Termos em que se decide neste Tribunal Arbitral julgar integralmente procedente o pedido arbitral formulado e, em consequência, anular a liquidação de Imposto sobre o Rendimento das pessoas Colectivas (IRC) e juros compensatórios referentes ao exercício de 2010 da Requerente, no valor total de € 91.795,12, objecto do presente processo.

 

6.     Valor do processo

 

Fixa-se o valor do processo em €91.795,12, nos termos do artigo 97.º-A, n.º 1, a), do Código de Procedimento e de Processo Tributário, aplicável por força das alíneas a) e b) do n.º 1 do artigo 29.º do RJAT e do n.º 2 do artigo 3.º do Regulamento de Custas nos Processos de Arbitragem Tributária.

 

7.     Custas

 

Fixa-se o valor da taxa de arbitragem em €2.754,00, nos termos da Tabela I do Regulamento das Custas dos Processos de Arbitragem Tributária, a pagar pela AT, uma vez que o pedido foi totalmente procedente, nos termos dos artigos 12.º, n.º 2, e 22.º, n.º 4, ambos do RJAT, e artigo 4.º, n.º 4, do citado Regulamento.

 

 

Notifique-se.

 

Lisboa

 

21 de Setembro de 2015

 

 

O Árbitro Presidente

(José Pedro Carvalho)

 

O Árbitro Vogal

(Nuno Maldonado de Sousa)

 

 

O Árbitro Vogal

(Luís Menezes Leitão)

 



[1] Nesta peça utiliza-se a sigla “R.I.” para designar o requerimento inicial apresentado pelo Requerente e “R.S.” para referenciar o seu requerimento trazendo aos autos factos supervenientes.
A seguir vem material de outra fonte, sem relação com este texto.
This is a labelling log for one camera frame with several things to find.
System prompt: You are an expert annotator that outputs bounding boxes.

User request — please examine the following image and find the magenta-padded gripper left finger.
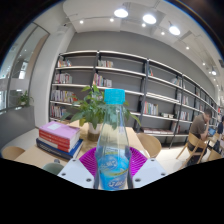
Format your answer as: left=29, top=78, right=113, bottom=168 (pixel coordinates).
left=57, top=146, right=100, bottom=190

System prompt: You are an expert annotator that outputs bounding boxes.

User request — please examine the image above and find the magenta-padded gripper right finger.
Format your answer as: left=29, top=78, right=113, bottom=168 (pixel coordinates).
left=127, top=146, right=168, bottom=190

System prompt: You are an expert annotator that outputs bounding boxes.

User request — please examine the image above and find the clear blue-capped drink bottle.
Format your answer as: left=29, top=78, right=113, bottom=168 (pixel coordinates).
left=94, top=88, right=132, bottom=191

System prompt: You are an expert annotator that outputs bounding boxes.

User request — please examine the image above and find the grey-green patterned cup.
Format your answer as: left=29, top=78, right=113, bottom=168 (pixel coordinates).
left=42, top=159, right=65, bottom=176

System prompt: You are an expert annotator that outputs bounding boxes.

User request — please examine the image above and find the light wooden chair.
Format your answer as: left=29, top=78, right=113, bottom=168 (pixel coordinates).
left=136, top=132, right=163, bottom=159
left=0, top=145, right=26, bottom=161

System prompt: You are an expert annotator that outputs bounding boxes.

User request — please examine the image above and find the red book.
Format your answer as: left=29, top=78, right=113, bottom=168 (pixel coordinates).
left=38, top=133, right=75, bottom=154

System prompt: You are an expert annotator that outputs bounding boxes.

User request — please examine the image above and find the pink-covered book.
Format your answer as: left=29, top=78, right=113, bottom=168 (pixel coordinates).
left=38, top=120, right=81, bottom=148

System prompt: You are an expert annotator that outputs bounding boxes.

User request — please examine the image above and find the group of wooden chairs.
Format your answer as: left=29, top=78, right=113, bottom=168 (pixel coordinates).
left=175, top=132, right=224, bottom=164

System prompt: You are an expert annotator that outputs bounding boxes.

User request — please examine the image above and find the green potted plant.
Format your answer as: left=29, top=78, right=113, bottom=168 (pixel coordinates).
left=59, top=84, right=143, bottom=143

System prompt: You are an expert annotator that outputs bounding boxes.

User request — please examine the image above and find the person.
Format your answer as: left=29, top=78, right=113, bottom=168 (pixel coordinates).
left=216, top=114, right=224, bottom=136
left=188, top=108, right=213, bottom=164

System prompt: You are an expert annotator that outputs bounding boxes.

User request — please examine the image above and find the open laptop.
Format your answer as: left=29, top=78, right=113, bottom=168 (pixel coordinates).
left=207, top=127, right=217, bottom=138

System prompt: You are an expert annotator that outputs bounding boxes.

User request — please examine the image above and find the small leafy potted plant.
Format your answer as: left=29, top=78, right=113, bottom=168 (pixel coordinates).
left=17, top=90, right=34, bottom=108

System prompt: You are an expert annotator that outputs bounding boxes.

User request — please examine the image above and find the grey bookshelf unit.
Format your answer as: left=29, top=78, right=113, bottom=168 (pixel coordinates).
left=49, top=49, right=224, bottom=149

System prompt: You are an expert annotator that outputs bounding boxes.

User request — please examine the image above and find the group of ceiling lights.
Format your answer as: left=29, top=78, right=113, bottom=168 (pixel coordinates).
left=79, top=7, right=218, bottom=76
[2] Nesta peça utiliza-se a sigla “PA.” para designar o processo administrativo junto aos autos.

[3] Nesta decisão também designada pela forma abreviada “AT” como é de uso generalizado.
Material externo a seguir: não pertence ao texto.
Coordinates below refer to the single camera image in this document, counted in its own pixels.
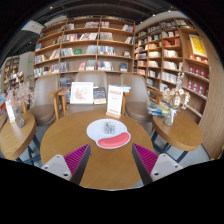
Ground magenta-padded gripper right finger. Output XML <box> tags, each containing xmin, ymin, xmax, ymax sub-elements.
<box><xmin>131</xmin><ymin>143</ymin><xmax>184</xmax><ymax>186</ymax></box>

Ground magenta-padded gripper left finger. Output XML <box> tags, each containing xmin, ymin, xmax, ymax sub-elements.
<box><xmin>40</xmin><ymin>142</ymin><xmax>92</xmax><ymax>186</ymax></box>

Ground transparent computer mouse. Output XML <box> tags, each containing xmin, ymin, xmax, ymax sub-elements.
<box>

[4] Nesta peça utiliza-se a sigla “R-AT” para designar o requerimento de resposta a que se refere o artigo 17º-1 RJAT

[5] Nesta peça utiliza-se a sigla “RIT” para designar o relatório de inspecção tributária.

[6] Referenciação entre parênteses retos.
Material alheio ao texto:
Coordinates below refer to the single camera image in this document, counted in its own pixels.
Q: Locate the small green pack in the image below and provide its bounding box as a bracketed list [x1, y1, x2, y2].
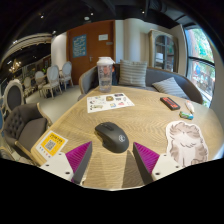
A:
[179, 110, 195, 121]

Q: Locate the yellow code sticker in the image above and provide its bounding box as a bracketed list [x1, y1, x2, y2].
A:
[35, 130, 69, 158]

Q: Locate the flat striped cushion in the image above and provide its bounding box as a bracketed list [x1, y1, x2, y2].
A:
[151, 76, 190, 100]

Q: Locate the blue poster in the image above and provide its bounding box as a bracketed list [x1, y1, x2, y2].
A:
[72, 33, 88, 59]

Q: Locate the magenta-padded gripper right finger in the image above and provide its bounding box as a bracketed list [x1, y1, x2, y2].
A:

[7] Disponível para consulta em www.dgsi.pt.

[8] O que se evidencia, para além do mais, nas constatações veiculadas pela AT, segundo a qual “Em cada um dos exercícios entre 2008 e 2011, a Requerente declarou regularizações de existências cujos valores oscilam entre os €270.000,00 e €320.000,00, representando entre 17,00% e 24,79% do total das existências iniciais acrescidas das compras.” e “No caso do exercício de 2010, a ora Requerente declarou regularizações de existências no montante de €320.200,98 que representam 18.10% do total das existências iniciais acrescidas das compras.”.

[9] Sendo esse o caso, deveria a AT ter procurado determinar, de forma directa, se possível, ou indirecta, se necessário, o quantitativo que entendesse ser o que melhor corresponderia, na sua óptica à realidade tributária da Requerida.

[10] Disponível em www.dgsi.pt.

[11] Que se subscreve, com a precisão de que se deverá ter sempre presente a distinção entre fundamentação (também referida como “fundamentação formal”) e fundamento (também referido como “fundamentação substancial”), estando o Tribunal vinculado aos fundamentos (de facto e de direito) em que assentou o acto impugnado, mas não há fundamentação utilizada naquele. A propósito da distinção entre “fundamentação formal” e “fundamentação substancial”, cfr. o Ac. do TCA-Sul de 19-06-2012, proferido no processo n.º 03096/09 (disponível em www.dgsi.pt), onde, para além do mais, se pode ler que “uma coisa é saber se a Administração deu a conhecer os motivos que a determinaram a actuar como actuou, as razões em que fundou a sua actuação, questão que se situa no âmbito da validade formal do acto; outra, bem diversa e situada já no âmbito da validade substancial do acto, é saber se esses motivos correspondem à realidade e se, correspondendo, são suficientes para legitimar a concreta actuação administrativa”.